What you need to do>
In your copy, the records appear word for word and the pictures do not appear at all.

Data records>

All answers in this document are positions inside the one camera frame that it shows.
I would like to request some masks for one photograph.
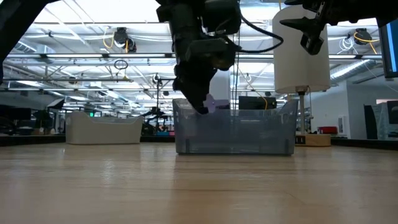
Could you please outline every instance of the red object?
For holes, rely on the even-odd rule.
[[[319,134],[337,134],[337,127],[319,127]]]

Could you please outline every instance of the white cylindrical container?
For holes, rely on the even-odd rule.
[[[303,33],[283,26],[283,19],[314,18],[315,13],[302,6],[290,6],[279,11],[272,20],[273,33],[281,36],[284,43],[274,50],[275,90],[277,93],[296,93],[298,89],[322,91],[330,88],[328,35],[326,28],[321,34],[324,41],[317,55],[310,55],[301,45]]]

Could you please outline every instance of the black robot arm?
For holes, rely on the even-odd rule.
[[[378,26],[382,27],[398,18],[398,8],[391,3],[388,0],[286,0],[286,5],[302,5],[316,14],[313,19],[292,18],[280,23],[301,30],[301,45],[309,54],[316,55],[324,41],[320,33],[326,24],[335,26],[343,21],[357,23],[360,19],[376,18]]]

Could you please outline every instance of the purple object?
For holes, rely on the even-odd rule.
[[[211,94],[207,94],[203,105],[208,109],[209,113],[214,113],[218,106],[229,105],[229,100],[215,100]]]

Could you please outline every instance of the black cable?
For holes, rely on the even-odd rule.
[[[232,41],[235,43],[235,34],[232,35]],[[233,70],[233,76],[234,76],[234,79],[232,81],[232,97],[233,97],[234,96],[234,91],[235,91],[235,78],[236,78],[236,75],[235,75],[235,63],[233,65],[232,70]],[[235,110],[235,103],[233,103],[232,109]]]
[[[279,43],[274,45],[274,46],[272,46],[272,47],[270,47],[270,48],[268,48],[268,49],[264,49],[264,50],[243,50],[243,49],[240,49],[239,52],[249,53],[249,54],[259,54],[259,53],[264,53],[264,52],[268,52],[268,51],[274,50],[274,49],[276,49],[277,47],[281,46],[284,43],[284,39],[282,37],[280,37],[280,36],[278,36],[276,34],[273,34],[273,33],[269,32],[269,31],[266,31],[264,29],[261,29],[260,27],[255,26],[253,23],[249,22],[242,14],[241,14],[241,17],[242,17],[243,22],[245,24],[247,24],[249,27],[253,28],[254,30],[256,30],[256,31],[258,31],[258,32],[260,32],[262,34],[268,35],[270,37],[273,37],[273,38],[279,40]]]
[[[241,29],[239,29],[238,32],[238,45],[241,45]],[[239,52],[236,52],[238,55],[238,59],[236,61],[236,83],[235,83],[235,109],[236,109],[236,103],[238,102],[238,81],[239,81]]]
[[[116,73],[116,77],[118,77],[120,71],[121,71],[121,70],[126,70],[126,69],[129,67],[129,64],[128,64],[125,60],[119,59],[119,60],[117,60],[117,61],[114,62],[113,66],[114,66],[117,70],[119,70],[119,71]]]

Output of the exercise>
All answers in this document are positions inside the one camera frame that it shows.
I would like to request some masks for one photograph.
Could you please outline every instance of the red object?
For holes, rely on the even-odd rule.
[[[319,134],[337,134],[337,127],[319,127]]]

Could you please outline every instance of the white cylindrical container?
For holes, rely on the even-odd rule.
[[[303,33],[283,26],[283,19],[314,18],[315,13],[302,6],[290,6],[279,11],[272,20],[273,33],[281,36],[284,43],[274,50],[275,90],[277,93],[296,93],[298,89],[322,91],[330,88],[328,35],[326,28],[321,34],[324,41],[317,55],[310,55],[301,45]]]

Could you please outline every instance of the black robot arm?
For holes, rely on the even-odd rule.
[[[378,26],[382,27],[398,18],[398,8],[391,3],[388,0],[286,0],[286,5],[302,5],[316,14],[313,19],[292,18],[280,23],[301,30],[301,45],[309,54],[316,55],[324,41],[320,33],[326,24],[335,26],[343,21],[357,23],[360,19],[376,18]]]

Could you please outline every instance of the purple object?
For holes, rely on the even-odd rule.
[[[211,94],[207,94],[203,105],[208,109],[209,113],[214,113],[218,106],[229,105],[229,100],[215,100]]]

Could you please outline every instance of the black cable?
For holes, rely on the even-odd rule.
[[[232,41],[235,43],[235,34],[232,35]],[[233,70],[233,76],[234,76],[234,79],[232,81],[232,97],[233,97],[234,96],[234,91],[235,91],[235,78],[236,78],[236,75],[235,75],[235,63],[233,65],[232,70]],[[235,110],[235,103],[233,103],[232,109]]]
[[[279,43],[274,45],[274,46],[272,46],[272,47],[270,47],[270,48],[268,48],[268,49],[264,49],[264,50],[243,50],[243,49],[240,49],[239,52],[249,53],[249,54],[259,54],[259,53],[264,53],[264,52],[268,52],[268,51],[274,50],[274,49],[276,49],[277,47],[281,46],[284,43],[284,39],[282,37],[280,37],[280,36],[278,36],[276,34],[273,34],[273,33],[269,32],[269,31],[266,31],[264,29],[261,29],[260,27],[255,26],[253,23],[249,22],[242,14],[241,14],[241,17],[242,17],[243,22],[245,24],[247,24],[249,27],[253,28],[254,30],[256,30],[256,31],[258,31],[258,32],[260,32],[262,34],[268,35],[270,37],[273,37],[273,38],[279,40]]]
[[[241,29],[239,29],[238,32],[238,45],[241,45]],[[239,52],[236,52],[238,55],[238,59],[236,61],[236,83],[235,83],[235,109],[236,109],[236,103],[238,102],[238,81],[239,81]]]
[[[116,73],[116,77],[118,77],[120,71],[121,71],[121,70],[126,70],[126,69],[129,67],[129,64],[128,64],[125,60],[119,59],[119,60],[117,60],[117,61],[114,62],[113,66],[114,66],[117,70],[119,70],[119,71]]]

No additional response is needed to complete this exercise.